## Work instructions:
Repeat exactly the lines beginning at the one that contains "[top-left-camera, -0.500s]" and running to the end of the material. Omit the pictures.

##### Data shown

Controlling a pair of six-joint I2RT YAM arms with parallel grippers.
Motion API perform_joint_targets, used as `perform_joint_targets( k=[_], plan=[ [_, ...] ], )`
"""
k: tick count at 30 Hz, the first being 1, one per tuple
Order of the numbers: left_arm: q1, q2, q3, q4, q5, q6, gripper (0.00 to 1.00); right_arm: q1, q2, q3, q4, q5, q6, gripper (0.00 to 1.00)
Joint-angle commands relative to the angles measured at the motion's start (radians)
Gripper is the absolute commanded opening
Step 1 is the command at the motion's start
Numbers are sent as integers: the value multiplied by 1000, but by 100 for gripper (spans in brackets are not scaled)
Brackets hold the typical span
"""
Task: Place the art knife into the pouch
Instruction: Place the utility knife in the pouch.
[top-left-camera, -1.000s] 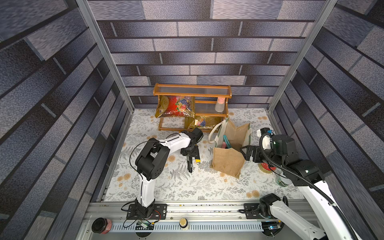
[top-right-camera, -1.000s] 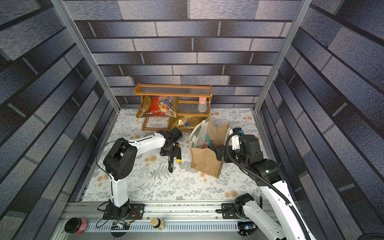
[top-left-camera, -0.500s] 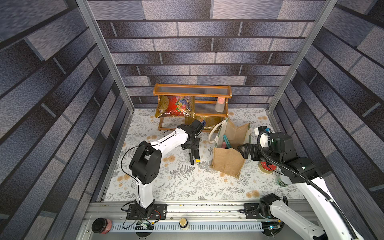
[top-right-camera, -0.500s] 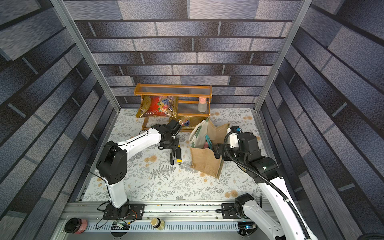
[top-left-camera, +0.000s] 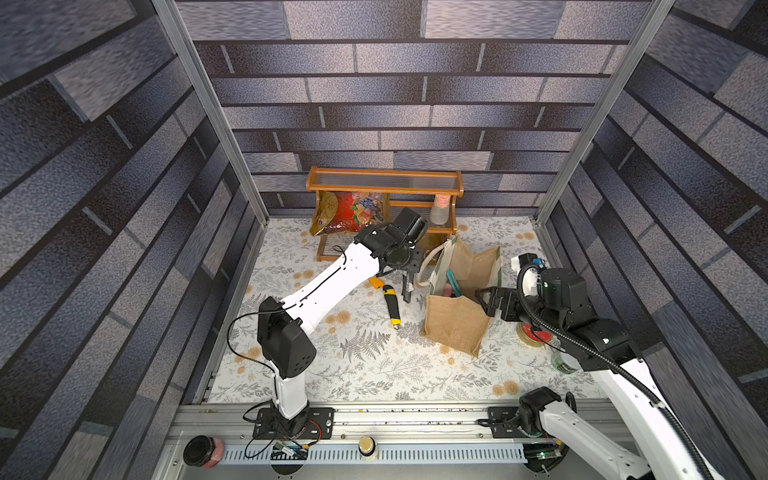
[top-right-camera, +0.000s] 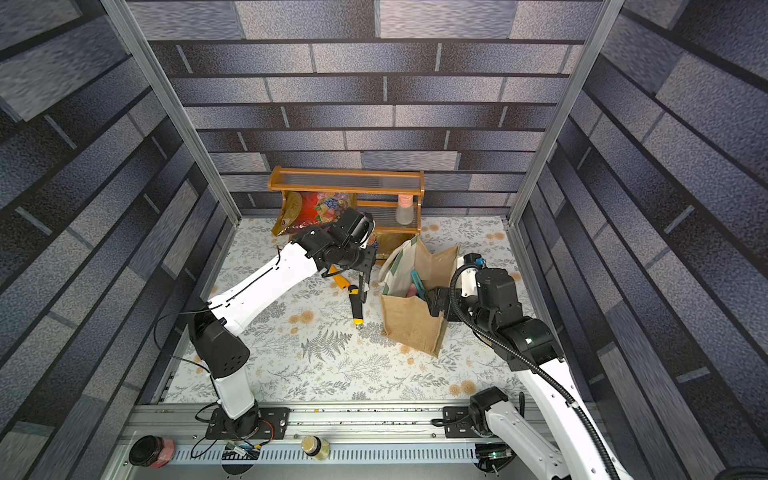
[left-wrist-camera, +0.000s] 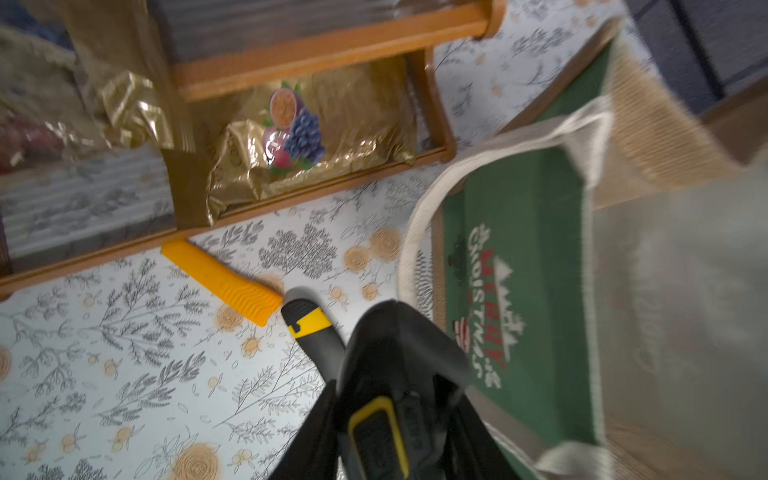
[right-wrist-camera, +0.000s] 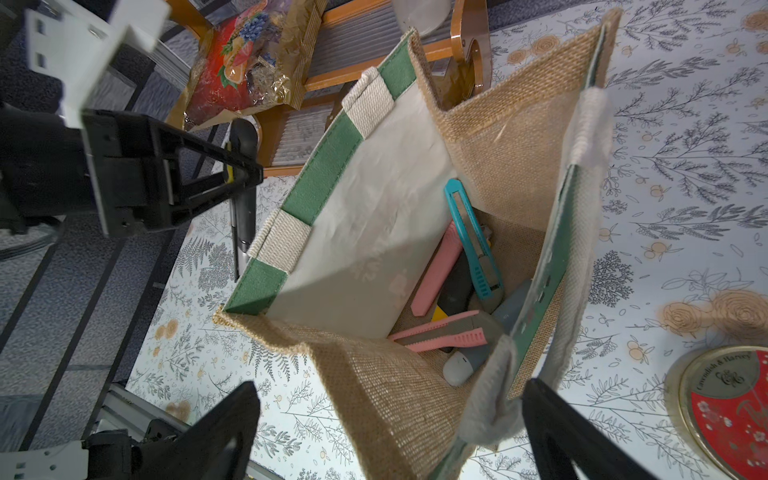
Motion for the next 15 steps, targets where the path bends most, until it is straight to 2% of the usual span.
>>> perform_joint_targets(
  k=[1,15],
  plan=[
    [-32,7,146,-44,-22,71,33,-5,-25,-22,25,14,30,100],
    [-143,278,743,-179,8,204,33,-5,-46,-40,24,20,41,100]
  ],
)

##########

## Answer to this exercise:
[top-left-camera, -0.500s] 
[top-right-camera, -0.500s] 
[top-left-camera, +0.000s] 
[top-right-camera, +0.000s] 
[left-wrist-camera, +0.000s] 
[right-wrist-camera, +0.000s] 
Motion for the next 15 steps, targets where the path bends most, until it is straight to 2% of the usual span.
>>> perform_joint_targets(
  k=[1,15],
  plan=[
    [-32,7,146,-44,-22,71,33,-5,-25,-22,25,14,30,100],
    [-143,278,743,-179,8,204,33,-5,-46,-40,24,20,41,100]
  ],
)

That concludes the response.